A categorification of the Temperley-Lieb algebra and Schur quotients of U(sl(2)) via projective and Zuckerman functors

TL;DR

This paper establishes a categorification linking the Grothendieck groups of certain blocks in category O for sl(n) with tensor powers of the fundamental sl(2)-module, using projective and Zuckerman functors to realize algebra actions.

Contribution

It provides a novel categorification of the Temperley-Lieb algebra and Schur quotients of U(sl(2)) through functor actions on category O blocks.

Findings

Grothendieck group identified with tensor powers of fundamental sl(2)-module

Projective functors correspond to Lusztig canonical basis elements

Zuckerman functors generate the U(sl(2)) action

Abstract

We identify the Grothendieck group of certain direct sum of singular blocks of the highest weight category for sl(n) with the n-th tensor power of the fundamental (two-dimensional) sl(2)-module.
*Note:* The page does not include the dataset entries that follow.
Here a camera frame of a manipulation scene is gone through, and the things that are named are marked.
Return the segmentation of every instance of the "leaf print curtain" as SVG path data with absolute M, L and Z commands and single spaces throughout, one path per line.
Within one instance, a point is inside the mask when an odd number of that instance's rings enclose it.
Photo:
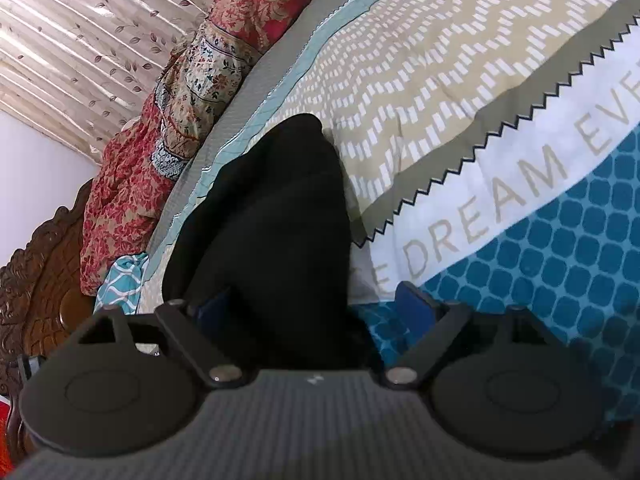
M 212 0 L 0 0 L 0 109 L 95 162 Z

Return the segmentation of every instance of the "floral blanket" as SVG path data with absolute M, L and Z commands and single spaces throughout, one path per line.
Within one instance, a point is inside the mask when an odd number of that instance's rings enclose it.
M 94 296 L 111 264 L 144 250 L 182 170 L 252 67 L 311 0 L 214 0 L 172 51 L 140 120 L 104 150 L 84 213 L 81 290 Z

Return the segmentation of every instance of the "black fabric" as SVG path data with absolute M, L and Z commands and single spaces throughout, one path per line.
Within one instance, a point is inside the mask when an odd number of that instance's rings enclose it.
M 220 325 L 207 332 L 240 365 L 359 366 L 374 347 L 347 308 L 343 186 L 320 121 L 301 114 L 280 123 L 222 167 L 187 218 L 164 274 L 164 300 L 225 303 L 224 316 L 213 316 Z M 224 302 L 212 302 L 223 292 Z

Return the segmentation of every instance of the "wall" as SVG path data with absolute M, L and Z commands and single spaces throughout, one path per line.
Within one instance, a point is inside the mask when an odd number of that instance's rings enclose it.
M 0 110 L 0 267 L 98 166 Z

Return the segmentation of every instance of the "headboard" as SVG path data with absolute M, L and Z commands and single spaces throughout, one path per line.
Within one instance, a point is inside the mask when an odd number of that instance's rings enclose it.
M 22 381 L 16 357 L 48 356 L 91 315 L 94 298 L 80 293 L 84 206 L 91 180 L 69 211 L 60 207 L 0 269 L 0 394 L 11 402 L 6 442 L 15 465 L 32 450 L 18 412 Z

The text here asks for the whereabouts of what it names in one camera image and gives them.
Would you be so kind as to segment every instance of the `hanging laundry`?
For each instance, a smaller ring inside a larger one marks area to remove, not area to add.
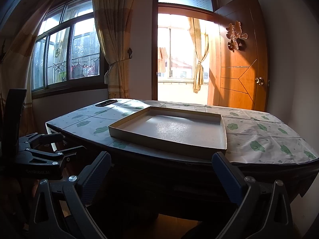
[[[165,60],[168,59],[168,55],[165,47],[157,48],[158,66],[157,72],[165,72]]]

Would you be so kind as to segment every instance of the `table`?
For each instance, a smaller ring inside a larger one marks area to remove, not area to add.
[[[283,180],[291,201],[298,194],[303,196],[318,174],[317,152],[294,130],[265,112],[118,99],[109,106],[90,105],[48,121],[47,131],[62,133],[71,146],[84,145],[91,159],[102,150],[108,151],[112,157],[109,174],[114,179],[108,191],[116,193],[116,198],[146,204],[157,213],[192,220],[211,218],[212,213],[232,214],[236,206],[230,204],[210,161],[110,136],[110,124],[149,106],[221,114],[227,133],[227,159],[245,176],[258,181]]]
[[[47,122],[47,127],[92,141],[102,146],[189,163],[210,161],[167,153],[128,143],[110,136],[108,125],[149,106],[186,109],[221,114],[227,133],[226,157],[243,164],[302,164],[318,153],[293,129],[275,116],[258,111],[227,107],[118,99],[117,103],[87,106]]]

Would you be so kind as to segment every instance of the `wooden floor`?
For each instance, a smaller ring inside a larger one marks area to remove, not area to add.
[[[127,231],[124,239],[180,239],[197,221],[159,215],[154,223],[136,226]]]

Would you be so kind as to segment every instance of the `door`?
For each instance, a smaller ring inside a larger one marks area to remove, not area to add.
[[[264,18],[258,0],[233,0],[214,12],[219,35],[214,37],[208,104],[265,111],[268,83]],[[239,21],[239,49],[231,51],[226,37],[229,24]]]

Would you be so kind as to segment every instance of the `open tray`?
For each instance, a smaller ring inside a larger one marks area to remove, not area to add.
[[[134,144],[200,159],[227,149],[219,114],[147,107],[109,125],[112,137]]]

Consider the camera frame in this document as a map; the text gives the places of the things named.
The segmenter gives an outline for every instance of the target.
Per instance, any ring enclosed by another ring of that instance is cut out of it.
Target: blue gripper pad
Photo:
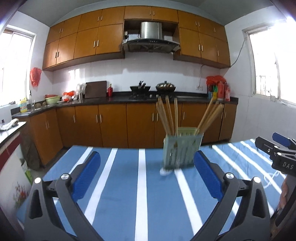
[[[209,193],[220,202],[224,196],[222,182],[211,168],[210,161],[200,150],[195,153],[193,161]]]
[[[289,147],[291,144],[291,141],[288,138],[286,138],[276,132],[272,134],[272,139],[274,141],[276,141],[277,143],[283,145],[284,147]]]
[[[101,165],[100,154],[97,153],[96,151],[93,151],[92,154],[85,161],[85,163],[81,165],[84,165],[84,168],[80,172],[79,176],[76,178],[75,182],[72,185],[73,187],[72,199],[75,202],[77,202],[77,200],[84,197],[91,181],[93,180],[95,174],[97,173]]]

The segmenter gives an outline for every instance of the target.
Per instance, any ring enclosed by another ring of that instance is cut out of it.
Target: silver screw
[[[63,175],[61,175],[61,179],[66,180],[69,178],[69,174],[68,173],[64,173]]]
[[[231,172],[228,172],[228,173],[226,173],[226,177],[228,179],[232,179],[232,178],[234,178],[234,175]]]
[[[34,180],[34,182],[35,182],[36,184],[40,183],[40,182],[41,182],[41,178],[40,178],[40,177],[37,177],[37,178]]]
[[[254,177],[254,182],[256,182],[256,183],[260,183],[260,182],[261,182],[261,180],[260,180],[260,178],[259,178],[259,177]]]

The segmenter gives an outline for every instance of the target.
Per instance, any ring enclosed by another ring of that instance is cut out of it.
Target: cabinet door
[[[178,17],[180,28],[187,28],[198,31],[196,15],[178,10]]]
[[[81,19],[81,15],[69,18],[64,22],[64,26],[61,31],[61,38],[70,34],[78,32],[78,26]]]
[[[214,37],[217,39],[220,39],[224,42],[227,42],[227,36],[225,32],[225,27],[223,25],[220,25],[218,23],[213,22],[214,26]]]
[[[200,58],[200,37],[198,32],[185,28],[180,28],[179,32],[181,54]]]
[[[152,7],[152,20],[168,21],[178,23],[178,12],[166,7]]]
[[[219,39],[215,39],[216,50],[217,50],[217,61],[218,63],[230,66],[230,56],[228,43]]]
[[[128,148],[126,104],[99,105],[103,147]]]
[[[199,33],[202,58],[217,62],[215,38]]]
[[[182,105],[182,127],[197,127],[200,123],[203,114],[207,108],[207,104],[190,104],[184,103]]]
[[[66,147],[77,145],[75,107],[57,108],[57,119],[63,145]]]
[[[98,28],[92,28],[77,33],[74,58],[96,54],[96,38]]]
[[[234,104],[224,104],[223,120],[219,140],[230,140],[234,127],[237,106]]]
[[[153,148],[155,104],[126,104],[129,148]]]
[[[91,28],[98,28],[101,19],[102,9],[84,13],[81,16],[78,31],[83,31]]]
[[[170,104],[170,109],[173,116],[173,122],[174,122],[174,128],[175,128],[175,107],[174,104]],[[181,113],[182,113],[182,104],[178,104],[178,126],[181,126]],[[163,148],[163,139],[165,138],[165,130],[162,125],[162,122],[160,120],[159,114],[156,111],[156,120],[155,120],[155,142],[154,147],[155,148]]]
[[[46,44],[59,40],[64,22],[58,23],[49,29]]]
[[[59,39],[57,51],[57,64],[74,58],[75,42],[77,33]]]
[[[98,106],[75,106],[75,112],[79,145],[102,147]]]
[[[44,56],[43,56],[43,69],[56,65],[58,46],[59,46],[59,40],[51,42],[45,46]]]
[[[41,162],[46,165],[52,159],[53,148],[51,146],[49,131],[47,128],[46,114],[41,113],[30,118],[33,127],[35,145]]]
[[[197,18],[198,31],[200,33],[215,37],[214,25],[213,25],[214,22],[212,20],[203,18],[201,16],[196,16],[196,18]]]
[[[120,52],[121,44],[122,24],[99,27],[96,54]]]
[[[102,10],[100,26],[123,23],[124,7],[112,7]]]
[[[222,124],[223,112],[220,116],[218,116],[214,122],[210,125],[210,127],[204,133],[204,137],[202,139],[202,143],[211,143],[217,142],[219,140],[221,124]]]
[[[52,146],[51,159],[63,148],[61,135],[59,133],[59,124],[57,122],[57,113],[55,109],[45,112],[47,129],[49,132],[49,143]]]
[[[147,19],[151,20],[151,7],[148,6],[126,6],[124,19]]]

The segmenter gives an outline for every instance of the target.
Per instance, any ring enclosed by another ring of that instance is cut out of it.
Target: window
[[[0,35],[0,106],[27,97],[32,39],[7,29]]]
[[[296,103],[296,24],[282,21],[247,36],[255,68],[253,94]]]

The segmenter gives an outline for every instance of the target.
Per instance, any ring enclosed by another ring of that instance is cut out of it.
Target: ceiling
[[[72,10],[103,0],[27,0],[19,11],[52,26]],[[270,0],[173,0],[198,7],[226,25],[253,11],[272,6]]]

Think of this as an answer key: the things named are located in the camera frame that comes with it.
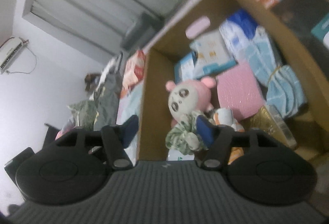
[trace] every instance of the clothing
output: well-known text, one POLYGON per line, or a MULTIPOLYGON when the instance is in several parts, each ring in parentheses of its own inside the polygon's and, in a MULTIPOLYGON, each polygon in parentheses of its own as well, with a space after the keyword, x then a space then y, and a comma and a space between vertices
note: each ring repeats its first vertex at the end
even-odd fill
POLYGON ((178 150, 183 155, 192 155, 194 151, 207 150, 200 135, 196 133, 196 119, 198 116, 205 116, 201 111, 192 111, 185 114, 166 136, 166 147, 178 150))
POLYGON ((122 53, 113 57, 101 74, 99 86, 94 92, 96 118, 93 130, 101 130, 104 126, 116 124, 122 88, 122 57, 122 53))
POLYGON ((257 28, 245 53, 255 77, 268 88, 266 103, 274 105, 283 119, 295 115, 300 106, 307 102, 306 97, 294 71, 289 65, 283 65, 263 27, 257 28))

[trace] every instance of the blue fabric
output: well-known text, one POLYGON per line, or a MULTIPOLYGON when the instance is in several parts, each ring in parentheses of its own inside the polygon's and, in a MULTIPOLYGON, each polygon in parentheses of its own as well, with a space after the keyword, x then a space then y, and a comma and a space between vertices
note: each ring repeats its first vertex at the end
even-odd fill
MULTIPOLYGON (((236 13, 231 15, 228 21, 236 23, 240 26, 248 39, 252 39, 255 36, 256 28, 258 26, 257 22, 247 13, 244 9, 238 10, 236 13)), ((239 42, 238 37, 236 37, 237 41, 233 41, 234 44, 239 42)))
POLYGON ((207 148, 210 148, 214 142, 214 125, 212 125, 205 117, 198 116, 196 119, 196 132, 202 138, 207 148))
POLYGON ((256 33, 250 41, 246 59, 258 81, 268 87, 267 104, 274 105, 282 118, 295 115, 299 107, 307 102, 294 71, 289 65, 282 66, 274 43, 264 31, 256 33), (282 67, 272 75, 278 66, 282 67))

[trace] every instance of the folded towel
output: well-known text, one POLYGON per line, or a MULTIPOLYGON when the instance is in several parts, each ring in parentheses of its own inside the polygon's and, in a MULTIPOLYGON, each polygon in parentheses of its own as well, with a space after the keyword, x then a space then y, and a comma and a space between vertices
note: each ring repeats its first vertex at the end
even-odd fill
POLYGON ((267 104, 274 105, 283 119, 295 115, 307 102, 306 97, 292 68, 282 66, 282 59, 263 27, 257 28, 245 54, 255 77, 268 88, 267 104))

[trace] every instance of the pink box
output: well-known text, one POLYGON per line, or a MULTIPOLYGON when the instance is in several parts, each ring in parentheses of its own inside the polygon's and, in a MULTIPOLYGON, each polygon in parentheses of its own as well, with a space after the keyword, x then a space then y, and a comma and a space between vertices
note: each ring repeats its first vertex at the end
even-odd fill
POLYGON ((242 62, 216 77, 221 108, 232 109, 237 121, 256 114, 265 101, 248 62, 242 62))

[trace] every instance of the electrical cord
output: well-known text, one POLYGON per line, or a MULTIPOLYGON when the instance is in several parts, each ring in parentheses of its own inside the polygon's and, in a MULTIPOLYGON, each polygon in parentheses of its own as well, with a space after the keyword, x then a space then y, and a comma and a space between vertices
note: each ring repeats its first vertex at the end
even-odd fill
MULTIPOLYGON (((26 44, 26 43, 28 43, 28 42, 29 42, 28 40, 23 41, 23 45, 26 44)), ((9 74, 25 74, 25 75, 29 75, 29 74, 31 74, 31 73, 35 70, 35 68, 37 67, 37 63, 38 63, 37 56, 34 54, 33 51, 30 50, 30 48, 29 48, 28 46, 26 46, 26 48, 27 48, 27 49, 33 54, 33 56, 34 56, 35 59, 36 59, 36 63, 35 63, 35 65, 34 65, 34 68, 33 68, 30 72, 20 72, 20 71, 10 72, 10 71, 6 70, 5 72, 6 72, 8 75, 9 75, 9 74)))
POLYGON ((0 46, 0 48, 3 46, 3 45, 5 45, 9 40, 11 40, 12 38, 14 38, 14 37, 10 37, 10 38, 8 38, 4 43, 2 43, 2 45, 0 46))

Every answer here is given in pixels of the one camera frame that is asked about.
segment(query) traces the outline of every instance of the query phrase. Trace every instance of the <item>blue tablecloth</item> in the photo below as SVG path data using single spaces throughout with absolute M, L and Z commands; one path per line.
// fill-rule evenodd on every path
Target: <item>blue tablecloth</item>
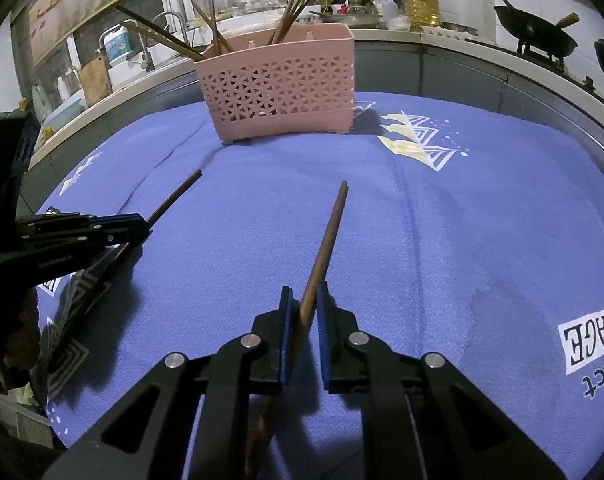
M 574 139 L 539 124 L 411 96 L 356 100 L 349 135 L 232 146 L 204 103 L 149 115 L 53 192 L 42 212 L 146 217 L 204 172 L 47 378 L 65 444 L 168 352 L 216 352 L 275 308 L 283 285 L 300 298 L 347 180 L 327 276 L 338 304 L 395 351 L 448 357 L 569 478 L 593 465 L 604 450 L 604 177 Z M 45 331 L 67 282 L 41 287 Z M 322 391 L 316 327 L 309 341 L 265 478 L 361 478 L 359 411 Z

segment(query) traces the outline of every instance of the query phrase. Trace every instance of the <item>cooking oil bottle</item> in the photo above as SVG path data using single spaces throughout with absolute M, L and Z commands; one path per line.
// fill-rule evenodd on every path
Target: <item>cooking oil bottle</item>
M 438 27 L 438 0 L 402 0 L 404 14 L 411 20 L 411 30 L 421 30 L 422 26 Z

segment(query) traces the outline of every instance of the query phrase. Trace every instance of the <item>wooden chopstick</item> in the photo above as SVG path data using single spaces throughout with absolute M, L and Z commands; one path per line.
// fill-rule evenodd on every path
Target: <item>wooden chopstick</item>
M 138 27 L 133 23 L 122 23 L 122 26 L 126 27 L 128 30 L 137 32 L 138 34 L 141 34 L 146 38 L 151 38 L 152 40 L 157 41 L 157 43 L 162 43 L 164 46 L 172 48 L 175 52 L 178 52 L 183 56 L 190 57 L 194 61 L 204 61 L 205 59 L 207 59 L 206 57 L 202 56 L 202 54 L 198 54 L 190 48 L 186 48 L 179 43 L 175 43 L 175 41 L 169 40 L 168 38 L 165 38 L 164 36 L 161 36 L 160 34 L 157 34 L 152 30 L 146 30 L 146 28 Z
M 148 27 L 152 31 L 156 32 L 157 34 L 160 34 L 161 36 L 165 37 L 167 40 L 173 41 L 173 43 L 178 44 L 182 48 L 188 48 L 189 50 L 193 50 L 190 45 L 188 45 L 187 43 L 184 43 L 184 41 L 180 40 L 179 38 L 176 38 L 170 32 L 166 32 L 162 27 L 157 25 L 157 23 L 153 23 L 152 21 L 147 20 L 146 18 L 143 18 L 142 16 L 133 12 L 132 10 L 128 10 L 126 7 L 116 5 L 115 8 L 117 10 L 119 10 L 120 12 L 122 12 L 123 14 L 130 16 L 137 22 L 140 22 L 142 25 L 144 25 L 144 27 Z
M 311 275 L 309 276 L 306 288 L 300 301 L 300 307 L 297 316 L 293 319 L 291 329 L 291 340 L 289 344 L 289 362 L 291 366 L 295 364 L 295 357 L 299 352 L 304 337 L 308 333 L 309 326 L 313 320 L 315 310 L 315 297 L 317 294 L 317 285 L 326 278 L 326 271 L 329 267 L 335 238 L 337 237 L 339 221 L 341 220 L 346 196 L 349 192 L 349 184 L 346 181 L 339 186 L 338 196 L 333 205 L 331 218 L 326 226 L 320 249 L 315 258 Z M 259 472 L 259 462 L 261 461 L 266 448 L 273 437 L 275 415 L 277 414 L 278 400 L 280 397 L 269 397 L 265 409 L 262 411 L 255 427 L 249 435 L 246 462 L 244 465 L 245 479 L 253 480 L 257 478 Z
M 273 44 L 273 41 L 275 40 L 275 38 L 278 37 L 280 30 L 284 26 L 284 22 L 288 19 L 288 15 L 291 12 L 291 8 L 293 7 L 294 3 L 295 3 L 295 0 L 288 0 L 287 6 L 284 9 L 284 13 L 282 14 L 282 17 L 280 18 L 279 23 L 277 24 L 277 27 L 273 31 L 273 34 L 271 34 L 271 38 L 268 40 L 267 45 Z
M 304 3 L 302 3 L 302 5 L 300 5 L 296 12 L 295 15 L 293 16 L 293 21 L 291 22 L 291 25 L 293 25 L 293 23 L 295 23 L 295 20 L 297 18 L 299 18 L 299 15 L 302 13 L 302 11 L 306 8 L 306 6 L 310 3 L 311 0 L 304 0 Z
M 214 56 L 222 54 L 220 50 L 220 38 L 217 32 L 217 19 L 215 18 L 215 0 L 208 0 L 208 8 L 211 12 L 211 30 L 213 31 L 213 53 Z
M 166 213 L 166 211 L 179 199 L 179 197 L 181 197 L 191 186 L 193 186 L 193 184 L 195 184 L 201 176 L 202 170 L 195 170 L 195 172 L 192 173 L 191 176 L 189 176 L 183 183 L 179 185 L 178 189 L 171 193 L 169 198 L 167 198 L 166 200 L 164 200 L 164 202 L 162 202 L 162 204 L 160 204 L 159 208 L 157 208 L 146 221 L 149 226 L 149 229 L 153 227 L 153 225 L 162 217 L 162 215 Z M 79 307 L 77 309 L 74 309 L 73 317 L 70 317 L 69 320 L 62 327 L 60 339 L 55 345 L 51 357 L 48 361 L 47 369 L 49 373 L 53 373 L 53 371 L 55 371 L 59 367 L 60 358 L 63 355 L 64 348 L 66 348 L 66 345 L 71 340 L 71 336 L 74 332 L 74 329 L 79 324 L 80 319 L 84 318 L 84 314 L 86 313 L 87 309 L 93 304 L 93 301 L 95 301 L 96 298 L 99 298 L 100 293 L 104 288 L 104 283 L 112 279 L 113 274 L 117 269 L 120 268 L 121 264 L 123 264 L 127 260 L 128 255 L 143 242 L 144 240 L 138 243 L 129 242 L 127 244 L 124 244 L 124 247 L 122 247 L 118 251 L 118 254 L 116 254 L 113 261 L 106 267 L 106 269 L 104 269 L 104 272 L 99 275 L 96 282 L 93 283 L 93 285 L 87 290 L 85 295 L 80 300 Z
M 200 16 L 202 16 L 202 19 L 208 25 L 208 27 L 210 27 L 211 30 L 213 30 L 213 23 L 211 23 L 211 20 L 207 16 L 206 12 L 204 12 L 200 8 L 200 6 L 197 3 L 195 3 L 193 0 L 191 0 L 191 3 L 193 4 L 193 8 L 195 10 L 197 10 L 197 12 L 199 13 Z M 228 43 L 228 41 L 226 41 L 226 38 L 222 35 L 222 33 L 219 30 L 217 32 L 217 36 L 218 36 L 219 40 L 222 42 L 222 44 L 224 45 L 224 48 L 226 48 L 229 52 L 235 52 L 235 49 L 233 47 L 231 47 L 231 45 Z
M 273 43 L 280 43 L 284 39 L 285 35 L 291 28 L 291 25 L 295 23 L 295 20 L 299 16 L 299 13 L 302 12 L 302 9 L 304 9 L 306 4 L 310 0 L 305 0 L 303 4 L 300 4 L 301 1 L 302 0 L 295 0 L 293 8 L 291 9 L 291 13 L 288 15 L 287 20 L 285 21 L 283 27 L 280 29 L 279 35 L 275 37 L 275 41 Z

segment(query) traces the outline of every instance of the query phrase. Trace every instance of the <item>plastic bag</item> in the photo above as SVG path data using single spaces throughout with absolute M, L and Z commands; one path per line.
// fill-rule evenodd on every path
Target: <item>plastic bag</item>
M 386 28 L 388 30 L 411 30 L 411 20 L 405 14 L 400 14 L 386 22 Z

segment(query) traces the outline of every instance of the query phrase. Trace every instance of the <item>metal screw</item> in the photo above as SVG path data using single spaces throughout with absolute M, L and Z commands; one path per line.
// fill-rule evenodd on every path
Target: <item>metal screw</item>
M 184 364 L 184 356 L 178 352 L 173 352 L 164 358 L 164 364 L 169 368 L 179 368 Z
M 441 368 L 442 366 L 444 366 L 444 363 L 446 363 L 447 360 L 444 359 L 444 356 L 442 354 L 438 354 L 437 352 L 431 352 L 430 354 L 426 354 L 424 356 L 424 362 L 429 368 Z
M 349 335 L 349 341 L 356 346 L 365 345 L 368 343 L 368 334 L 364 332 L 353 332 Z
M 242 343 L 242 346 L 245 348 L 254 348 L 261 343 L 261 339 L 257 334 L 246 334 L 242 336 L 240 343 Z
The action of U(sl(2)) is given by projective functors and the commuting action of the Temperley-Lieb algebra by Zuckerman functors. Indecomposable projective functors correspond to Lusztig canonical basis in U(sl(2)). In the dual realization the n-th tensor power of the fundamental representation is identified with a direct sum of parabolic blocks of the highest weight category. Translation across the wall functors act as generators of the Temperley-Lieb algebra while Zuckerman functors act as generators of U(sl(2)).